Both parties agree that Colorado law governs. In interpreting the provisions of the Umbrella Policy, the Court is mindful that Colorado law requires it to give them the meaning given ordinary language under ordinary principles of contract interpretation. See Ace Am. Ins. Co. v. Dish Network LLC , 883 F.3d 881, 887 (10th Cir. 2018) ; Cyprus Amax Minerals Co. v. Lexington Ins. Co. , 74 P.3d 294, 299 (Colo. 2003). The Court reads the policy as a whole, does not read its provisions in isolation, and strives to give effect to the intent and reasonable expectations of the parties. See Cyprus Amax , 74 P.3d at 299. Whenever possible, such intent is discerned from the policy itself. See Bengtson v. USAA Property & Cas. Ins. , 3 P.3d 1233, 1235 (Colo. App. 2000). The Court generally construes a policy's coverage provisions to provide the broadest possible coverage. See Fire Ins. Exch. v. Bentley , 953 P.2d 1297, 1300 (Colo. App. 1998).
Unless there is an ambiguity in the language of an insurance policy, the Policy must be enforced as written. Ballow v. PHICO Ins. Co. , 875 P.2d 1354, 1359 (Colo. 1993). A mere disagreement between the parties regarding the meaning of a policy term does not create an ambiguity. State Farm Mut. Auto. Ins. Co. v. Stein , 940 P.2d 384, 387 (Colo. 1997). Rather, a provision is ambiguous if it is susceptible to more than one reasonable interpretation. Terranova v. State Farm Mut. Auto. Ins. Co., 800 P.2d 58, 60 (Colo. 1990). If an ambiguity in the insurance policy language is found, and there is no evidence of the parties' mutual intent, the provision should be construed against the drafter - the insurer - in favor of providing coverage to the insured. Cyprus Amax Minerals Co. v. Lexington Ins. Co. , 74 P.3d 294, 299 (Colo. 2003).

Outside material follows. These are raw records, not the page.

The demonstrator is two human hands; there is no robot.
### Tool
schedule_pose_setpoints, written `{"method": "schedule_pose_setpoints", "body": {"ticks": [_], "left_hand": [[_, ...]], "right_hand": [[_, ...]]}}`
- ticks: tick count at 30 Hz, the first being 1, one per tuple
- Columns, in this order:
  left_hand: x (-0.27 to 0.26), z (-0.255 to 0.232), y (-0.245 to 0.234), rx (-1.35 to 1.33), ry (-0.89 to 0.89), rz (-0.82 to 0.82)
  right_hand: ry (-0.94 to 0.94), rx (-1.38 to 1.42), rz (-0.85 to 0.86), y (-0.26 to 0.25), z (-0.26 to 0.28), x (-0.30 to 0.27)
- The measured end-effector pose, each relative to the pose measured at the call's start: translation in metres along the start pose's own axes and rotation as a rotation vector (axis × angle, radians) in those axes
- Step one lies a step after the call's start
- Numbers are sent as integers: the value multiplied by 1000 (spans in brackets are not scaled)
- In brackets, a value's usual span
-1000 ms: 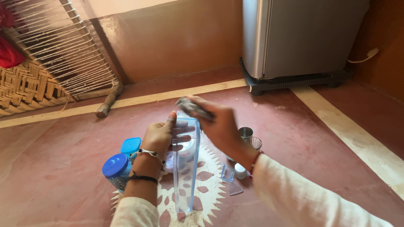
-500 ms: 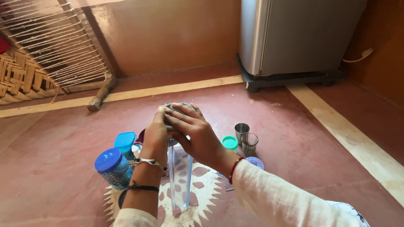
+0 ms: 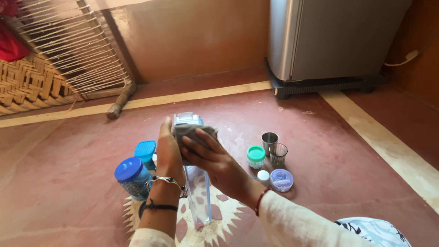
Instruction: The person sits on the floor and wipes a long transparent plastic container with a gray cloth, then wipes a small round container. The person handles the containers one at a time and places them back on the floor.
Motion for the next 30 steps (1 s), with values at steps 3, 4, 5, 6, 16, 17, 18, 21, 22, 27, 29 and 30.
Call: {"method": "schedule_pose_setpoints", "body": {"ticks": [3, 4, 5, 6, 16, 17, 18, 21, 22, 27, 29, 30], "left_hand": [[6, -15, -13, 335, 161, -47], [6, -13, -16, 348, 156, -50], [5, -12, -19, 364, 150, -54], [5, -11, -21, 381, 144, -57], [-1, -17, -21, 329, 297, -21], [-2, -19, -23, 319, 304, -29], [-2, -20, -25, 308, 312, -36], [-2, -24, -30, 355, 291, -82], [-1, -24, -33, 351, 270, -97], [4, -37, -49, 373, 266, -115], [6, -37, -58, 376, 237, -128], [7, -35, -61, 377, 222, -135]], "right_hand": [[31, -32, 36, 11, -4, -21], [81, 63, -16, 8, -8, -27], [133, 160, -69, 7, -12, -32], [185, 258, -122, 6, -17, -34], [831, 1132, -208, 44, -62, -10], [794, 1083, -201, 47, -59, -4], [756, 1033, -193, 50, -57, -1], [681, 907, -232, 59, -48, -9], [774, 831, -212, 67, -51, -19], [1021, 716, -70, 105, -58, -70], [930, 764, -71, 110, -57, -76], [885, 788, -70, 111, -56, -77]]}}
Point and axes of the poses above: each hand's wrist, its own x-axis towards the middle knuckle, its own y-axis out of the palm, z = x × y, the point moved 8 cm from there along x, towards the middle knuckle, and after that the axes turned 7 degrees about y, right-handed, at the moved point
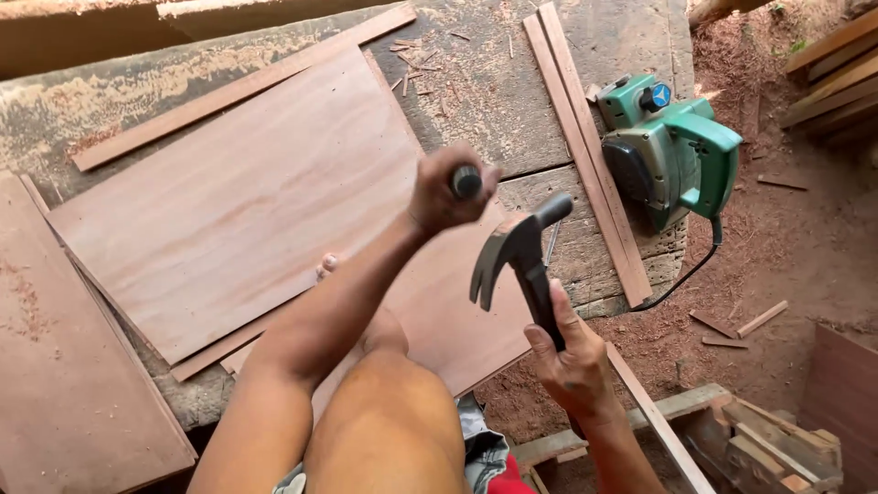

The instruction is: Joining wooden panels together using a hammer and chisel.

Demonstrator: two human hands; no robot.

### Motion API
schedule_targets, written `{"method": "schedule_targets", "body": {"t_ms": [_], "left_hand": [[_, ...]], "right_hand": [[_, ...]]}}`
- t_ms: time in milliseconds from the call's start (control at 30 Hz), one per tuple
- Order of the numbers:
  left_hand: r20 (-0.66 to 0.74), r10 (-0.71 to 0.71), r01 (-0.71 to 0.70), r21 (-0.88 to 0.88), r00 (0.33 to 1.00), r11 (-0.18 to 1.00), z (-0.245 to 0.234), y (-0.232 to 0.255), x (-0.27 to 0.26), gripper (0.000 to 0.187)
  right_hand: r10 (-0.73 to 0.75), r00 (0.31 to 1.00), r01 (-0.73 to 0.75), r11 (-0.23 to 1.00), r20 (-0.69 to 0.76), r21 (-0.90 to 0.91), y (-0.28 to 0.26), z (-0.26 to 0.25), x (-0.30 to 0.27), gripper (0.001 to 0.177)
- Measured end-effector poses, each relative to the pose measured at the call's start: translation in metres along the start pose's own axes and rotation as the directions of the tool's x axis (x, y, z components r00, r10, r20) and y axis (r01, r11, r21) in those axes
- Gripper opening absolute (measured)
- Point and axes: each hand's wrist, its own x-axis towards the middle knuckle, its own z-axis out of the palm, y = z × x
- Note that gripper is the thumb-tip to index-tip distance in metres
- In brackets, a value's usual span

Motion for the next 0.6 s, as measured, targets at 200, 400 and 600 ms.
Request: {"method": "schedule_targets", "body": {"t_ms": [200,400,600], "left_hand": [[0.063,-0.152,0.158,-0.102,0.986,0.982,-0.023,-0.010,0.022,0.024],[0.086,-0.177,0.184,-0.079,0.980,0.980,-0.026,-0.014,0.013,0.028],[0.112,-0.123,0.130,-0.062,0.986,0.990,-0.028,-0.013,0.010,0.024]], "right_hand": [[-0.124,0.987,0.130,0.990,-0.100,0.056,-0.013,-0.010,-0.002,0.064],[-0.024,0.996,0.031,0.997,-0.090,0.077,-0.020,-0.015,0.000,0.069],[-0.063,0.993,0.072,0.993,-0.101,0.093,-0.025,-0.016,0.004,0.069]]}}
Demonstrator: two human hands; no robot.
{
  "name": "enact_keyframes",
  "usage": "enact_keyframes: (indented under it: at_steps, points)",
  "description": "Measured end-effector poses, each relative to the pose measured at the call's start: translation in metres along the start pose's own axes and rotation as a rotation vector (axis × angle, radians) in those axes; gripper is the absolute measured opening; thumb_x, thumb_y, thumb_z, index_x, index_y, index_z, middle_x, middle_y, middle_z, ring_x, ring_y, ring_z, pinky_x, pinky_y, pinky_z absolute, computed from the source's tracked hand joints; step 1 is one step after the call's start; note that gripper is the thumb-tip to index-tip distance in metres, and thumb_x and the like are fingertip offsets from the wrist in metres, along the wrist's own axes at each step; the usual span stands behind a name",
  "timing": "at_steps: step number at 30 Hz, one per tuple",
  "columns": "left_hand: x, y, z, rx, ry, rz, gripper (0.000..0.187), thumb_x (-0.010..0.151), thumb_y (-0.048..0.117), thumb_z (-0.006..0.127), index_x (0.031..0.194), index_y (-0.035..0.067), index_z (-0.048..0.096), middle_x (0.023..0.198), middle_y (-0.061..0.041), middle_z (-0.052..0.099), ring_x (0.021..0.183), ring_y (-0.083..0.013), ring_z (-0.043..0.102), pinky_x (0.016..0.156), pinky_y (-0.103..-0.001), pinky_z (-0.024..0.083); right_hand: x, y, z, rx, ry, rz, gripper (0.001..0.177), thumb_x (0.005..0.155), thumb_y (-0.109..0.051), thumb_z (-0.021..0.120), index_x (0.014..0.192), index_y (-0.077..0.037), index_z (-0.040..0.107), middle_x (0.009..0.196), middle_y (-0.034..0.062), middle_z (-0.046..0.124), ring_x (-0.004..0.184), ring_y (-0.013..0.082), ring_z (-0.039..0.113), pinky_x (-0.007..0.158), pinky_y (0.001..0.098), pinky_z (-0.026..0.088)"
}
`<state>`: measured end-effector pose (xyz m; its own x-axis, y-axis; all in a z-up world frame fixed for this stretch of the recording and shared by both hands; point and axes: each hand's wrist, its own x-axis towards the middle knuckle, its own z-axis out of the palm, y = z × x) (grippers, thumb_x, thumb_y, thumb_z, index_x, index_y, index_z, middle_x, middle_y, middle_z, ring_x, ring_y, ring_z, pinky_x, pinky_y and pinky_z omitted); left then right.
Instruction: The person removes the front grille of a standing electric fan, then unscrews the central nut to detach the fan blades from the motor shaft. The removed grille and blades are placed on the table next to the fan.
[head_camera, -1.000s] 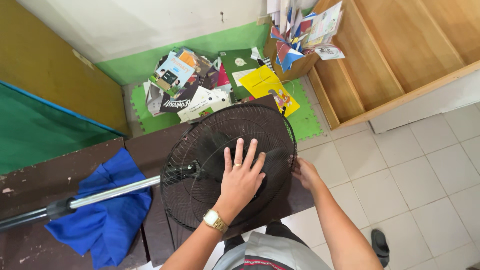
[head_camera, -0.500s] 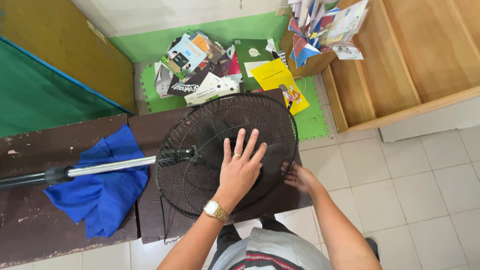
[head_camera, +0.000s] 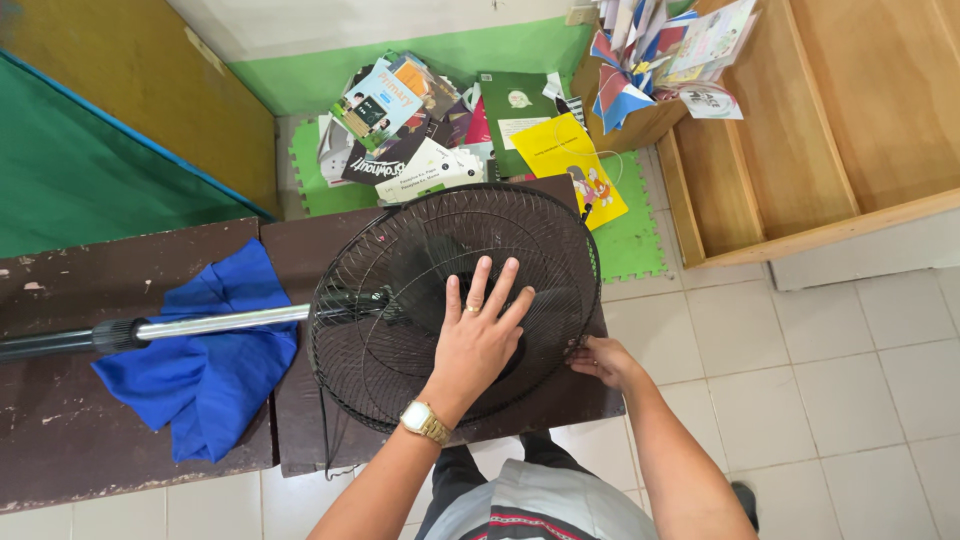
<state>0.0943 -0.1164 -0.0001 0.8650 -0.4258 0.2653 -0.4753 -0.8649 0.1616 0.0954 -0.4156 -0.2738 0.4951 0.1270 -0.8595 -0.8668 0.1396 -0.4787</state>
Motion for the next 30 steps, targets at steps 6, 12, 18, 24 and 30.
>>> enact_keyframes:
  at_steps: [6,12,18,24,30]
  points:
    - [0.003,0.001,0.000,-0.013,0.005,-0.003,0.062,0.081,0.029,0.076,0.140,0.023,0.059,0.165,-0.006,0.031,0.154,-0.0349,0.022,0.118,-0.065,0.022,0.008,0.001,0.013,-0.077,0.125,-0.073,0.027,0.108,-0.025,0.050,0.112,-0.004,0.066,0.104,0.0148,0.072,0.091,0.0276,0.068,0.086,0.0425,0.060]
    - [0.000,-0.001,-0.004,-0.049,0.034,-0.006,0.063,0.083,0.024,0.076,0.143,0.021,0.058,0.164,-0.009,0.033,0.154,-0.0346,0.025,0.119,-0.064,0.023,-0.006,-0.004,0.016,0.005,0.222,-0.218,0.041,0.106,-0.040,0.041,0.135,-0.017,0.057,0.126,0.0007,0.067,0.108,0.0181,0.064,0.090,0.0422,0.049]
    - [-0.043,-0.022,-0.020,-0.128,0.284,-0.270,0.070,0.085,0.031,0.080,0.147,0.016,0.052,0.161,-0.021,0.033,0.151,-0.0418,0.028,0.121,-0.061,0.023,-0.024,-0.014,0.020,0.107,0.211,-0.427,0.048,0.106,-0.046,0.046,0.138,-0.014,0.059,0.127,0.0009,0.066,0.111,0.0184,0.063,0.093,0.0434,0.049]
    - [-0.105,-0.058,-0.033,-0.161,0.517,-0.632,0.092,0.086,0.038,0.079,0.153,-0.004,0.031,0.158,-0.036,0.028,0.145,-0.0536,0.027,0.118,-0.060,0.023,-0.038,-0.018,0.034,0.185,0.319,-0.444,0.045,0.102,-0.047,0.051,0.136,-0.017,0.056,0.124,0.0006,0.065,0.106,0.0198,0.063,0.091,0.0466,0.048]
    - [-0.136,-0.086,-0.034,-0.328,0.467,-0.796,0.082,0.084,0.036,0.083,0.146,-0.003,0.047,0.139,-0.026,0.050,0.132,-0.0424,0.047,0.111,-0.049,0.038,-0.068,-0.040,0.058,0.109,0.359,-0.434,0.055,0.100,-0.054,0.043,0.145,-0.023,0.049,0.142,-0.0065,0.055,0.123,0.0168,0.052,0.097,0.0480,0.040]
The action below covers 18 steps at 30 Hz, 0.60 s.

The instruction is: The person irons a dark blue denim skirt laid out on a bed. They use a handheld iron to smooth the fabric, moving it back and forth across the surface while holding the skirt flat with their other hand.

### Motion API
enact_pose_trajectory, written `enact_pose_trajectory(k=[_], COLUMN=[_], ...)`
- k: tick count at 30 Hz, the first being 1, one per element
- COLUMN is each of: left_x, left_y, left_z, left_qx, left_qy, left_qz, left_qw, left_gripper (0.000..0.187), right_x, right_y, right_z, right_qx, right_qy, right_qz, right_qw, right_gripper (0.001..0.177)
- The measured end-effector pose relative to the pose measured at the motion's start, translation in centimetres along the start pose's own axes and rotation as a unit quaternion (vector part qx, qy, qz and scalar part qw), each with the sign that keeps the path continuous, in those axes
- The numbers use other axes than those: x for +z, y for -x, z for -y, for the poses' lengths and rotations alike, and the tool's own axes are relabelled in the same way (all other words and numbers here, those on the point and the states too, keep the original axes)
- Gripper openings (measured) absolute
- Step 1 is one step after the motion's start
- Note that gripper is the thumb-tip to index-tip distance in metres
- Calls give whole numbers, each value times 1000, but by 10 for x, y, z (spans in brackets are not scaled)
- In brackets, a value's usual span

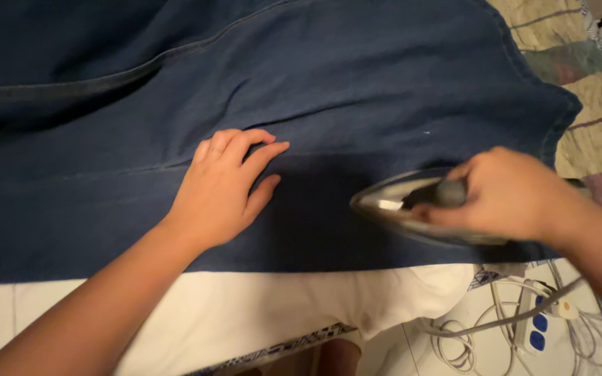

There is no dispute that the Umbrella Policy is an excess policy, designed to provide coverage when the coverage of an underlying CGL policy, such as the *1195Wausau Policy, is exhausted. Under Colorado law, excess insurance policies presumptively follow form , meaning that the excess policy adopts the terms and conditions of the underlying policy. This presumption can be rebutted only by express language in the policy limiting the coverage. Radil v. Nat'l Union Fire Ins. Co. of Pittsburg , 233 P.3d 688, 692 (Colo. 2010).
Absent express language defining the coverage endorsed or a disclaimer of particular terms or conditions, the excess insurer's follow-form endorsement... tracks the underlying coverage in every respect, thereby incorporating the terms and conditions that define the underlying coverage. Id at 689 (emphasis added).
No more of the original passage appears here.